We use the fast Walsh-Hadamard transform (FWHT) as the work horse algorithm to implement rotations. The FWHT is a deterministic transform and not a "true" matrix multiplication, but we can get results as if we had used a random matrix multiplication if we pseudo-randomly flip the signs of the input vector prior to rotation.
Fast Hadamard transforms are only defined for power-of-two vectors, so for vectors where this property does not hold we use multiple overlapping sub-transforms to achieve a statistically similar result. Note that this requires more computations (up to 2x) than if the vectors were powers of two.
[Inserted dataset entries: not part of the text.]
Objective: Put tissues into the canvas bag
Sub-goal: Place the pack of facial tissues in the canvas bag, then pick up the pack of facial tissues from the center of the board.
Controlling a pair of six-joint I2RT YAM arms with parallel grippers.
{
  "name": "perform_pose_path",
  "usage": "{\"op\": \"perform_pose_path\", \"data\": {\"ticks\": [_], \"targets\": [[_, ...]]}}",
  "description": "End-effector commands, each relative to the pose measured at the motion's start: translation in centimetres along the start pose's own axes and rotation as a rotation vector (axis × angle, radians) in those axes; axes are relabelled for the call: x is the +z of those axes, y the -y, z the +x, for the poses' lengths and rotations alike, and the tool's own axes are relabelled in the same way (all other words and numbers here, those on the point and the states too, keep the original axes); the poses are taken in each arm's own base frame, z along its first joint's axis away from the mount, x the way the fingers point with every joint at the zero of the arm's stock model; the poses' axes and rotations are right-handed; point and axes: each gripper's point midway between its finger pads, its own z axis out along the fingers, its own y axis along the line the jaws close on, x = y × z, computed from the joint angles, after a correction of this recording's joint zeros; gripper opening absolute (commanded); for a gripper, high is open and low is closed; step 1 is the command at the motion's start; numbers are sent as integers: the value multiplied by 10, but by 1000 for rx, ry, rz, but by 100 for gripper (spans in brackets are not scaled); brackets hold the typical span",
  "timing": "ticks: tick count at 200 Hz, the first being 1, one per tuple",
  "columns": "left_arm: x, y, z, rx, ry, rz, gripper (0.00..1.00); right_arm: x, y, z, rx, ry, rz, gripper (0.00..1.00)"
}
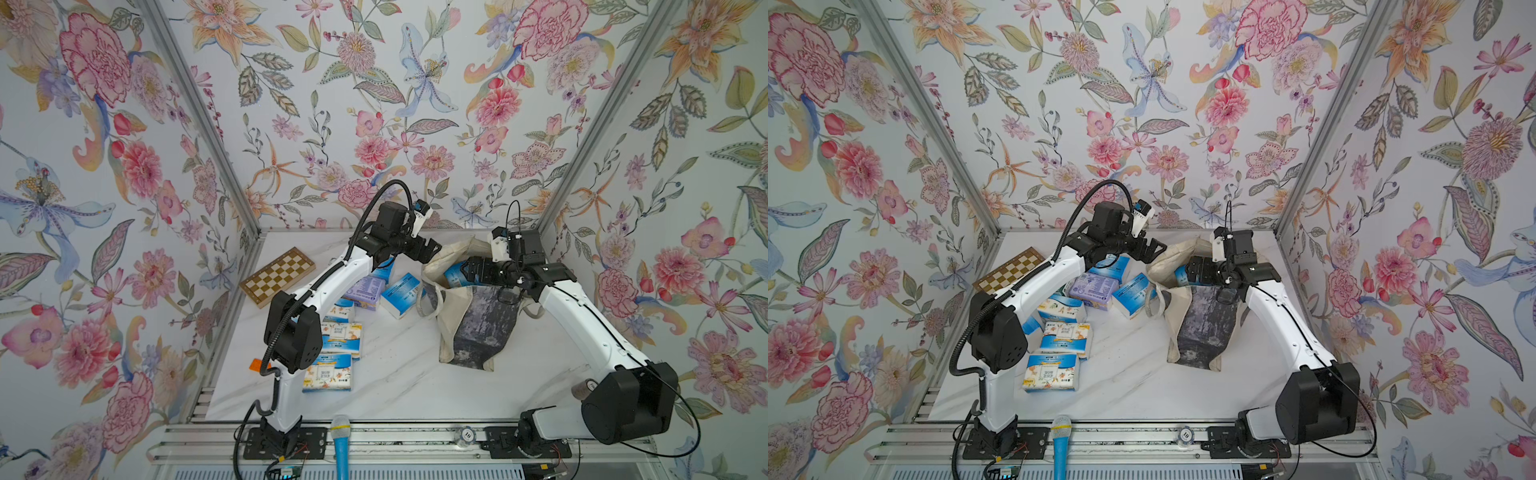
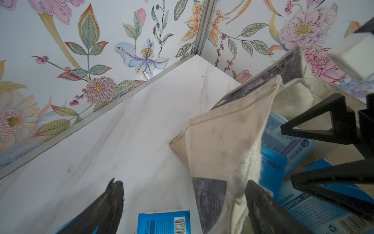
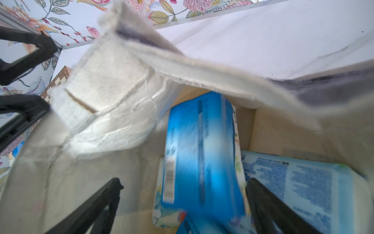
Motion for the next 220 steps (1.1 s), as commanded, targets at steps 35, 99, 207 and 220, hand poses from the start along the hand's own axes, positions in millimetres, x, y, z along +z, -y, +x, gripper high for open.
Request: {"op": "perform_pose_path", "data": {"ticks": [35, 99, 207, 220], "targets": [[-17, -1, -5, 37, 19, -71, 90, -87, 29, -35, -15, 210, 156, 99], [-36, -7, 5, 31, 13, -138, 89, -126, 144, 10, 242, 203, 423, 97], [-64, -29, 23, 10, 50, -269, 90, -106, 162, 35, 395, 160, 309, 79], [-64, -34, 27, 10, 43, -289, 91, -106, 159, 32, 403, 174, 278, 72]]}}
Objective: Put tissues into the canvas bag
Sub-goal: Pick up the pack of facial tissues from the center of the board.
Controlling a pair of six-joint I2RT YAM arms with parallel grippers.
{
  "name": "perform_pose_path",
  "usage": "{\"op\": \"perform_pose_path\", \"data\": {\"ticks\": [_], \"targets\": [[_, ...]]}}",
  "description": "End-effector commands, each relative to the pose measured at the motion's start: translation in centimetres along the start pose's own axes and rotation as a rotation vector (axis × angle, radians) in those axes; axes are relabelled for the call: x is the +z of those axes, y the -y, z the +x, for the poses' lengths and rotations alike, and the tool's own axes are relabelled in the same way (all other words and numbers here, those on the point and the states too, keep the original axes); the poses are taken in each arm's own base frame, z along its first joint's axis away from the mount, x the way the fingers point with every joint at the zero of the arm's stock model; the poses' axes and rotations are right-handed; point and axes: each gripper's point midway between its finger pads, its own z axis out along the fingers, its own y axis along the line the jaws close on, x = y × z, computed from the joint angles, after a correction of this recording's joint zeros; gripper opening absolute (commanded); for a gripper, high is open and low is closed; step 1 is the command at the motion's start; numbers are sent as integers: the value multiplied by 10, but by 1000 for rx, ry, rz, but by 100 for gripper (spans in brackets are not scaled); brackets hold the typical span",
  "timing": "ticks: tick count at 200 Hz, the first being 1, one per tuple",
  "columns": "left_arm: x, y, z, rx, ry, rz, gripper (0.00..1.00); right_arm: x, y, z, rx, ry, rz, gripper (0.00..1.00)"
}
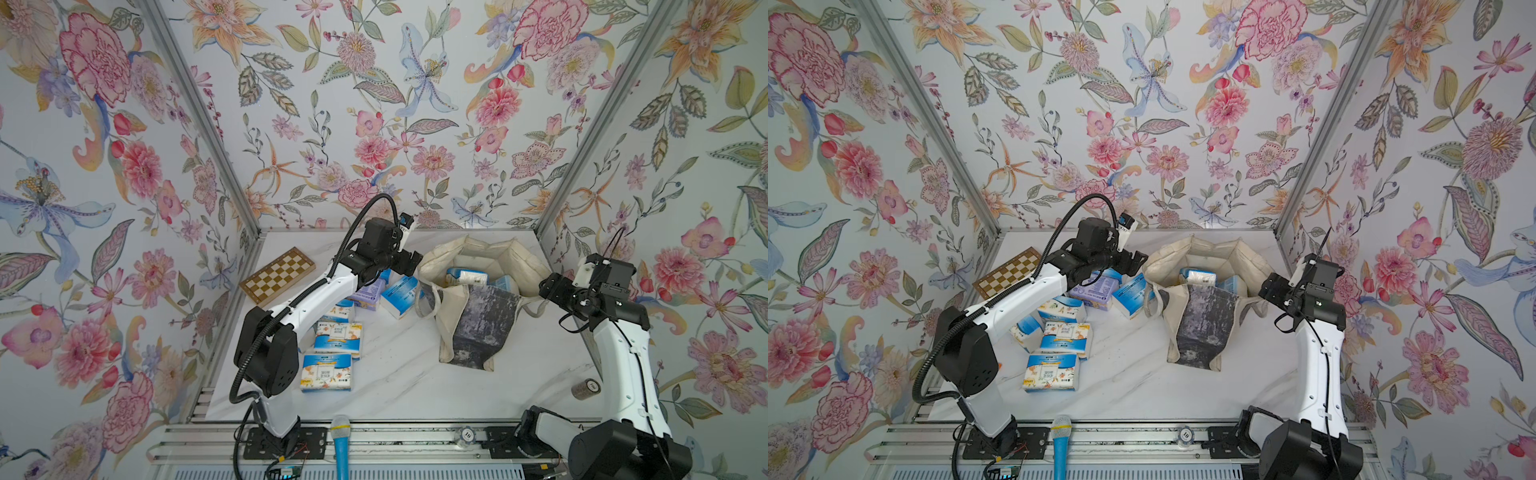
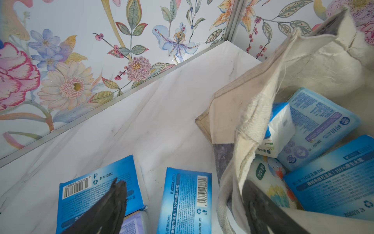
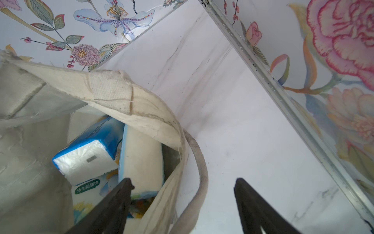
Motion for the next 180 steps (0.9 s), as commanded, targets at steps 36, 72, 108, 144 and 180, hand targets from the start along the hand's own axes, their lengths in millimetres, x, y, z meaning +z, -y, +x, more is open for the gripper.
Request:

The partially overlapping transforms are inspired by the RaBitQ rotation algorithm, but we use a different strategy for "bridging the gap" (well, technically bridging the overlap) across the sub-transforms; see the comment for the
Rotatorclass for details.The quality of the rotator algorithm has been estimated by sampling the expected Gaussian vs actual post- rotation coordinate distributions for several scenarios (sparse vectors, shifted mean normal distribution), and then computing the Kullback-Leibler divergence between the two distributions. The intuition and assumption™ being that a divergence close to zero means that the rotation has the desired properties for our quantization purposes.
This implementation is not yet optimized for speed, and we may change things around based on further experiments. But it should be a functionally complete starting point.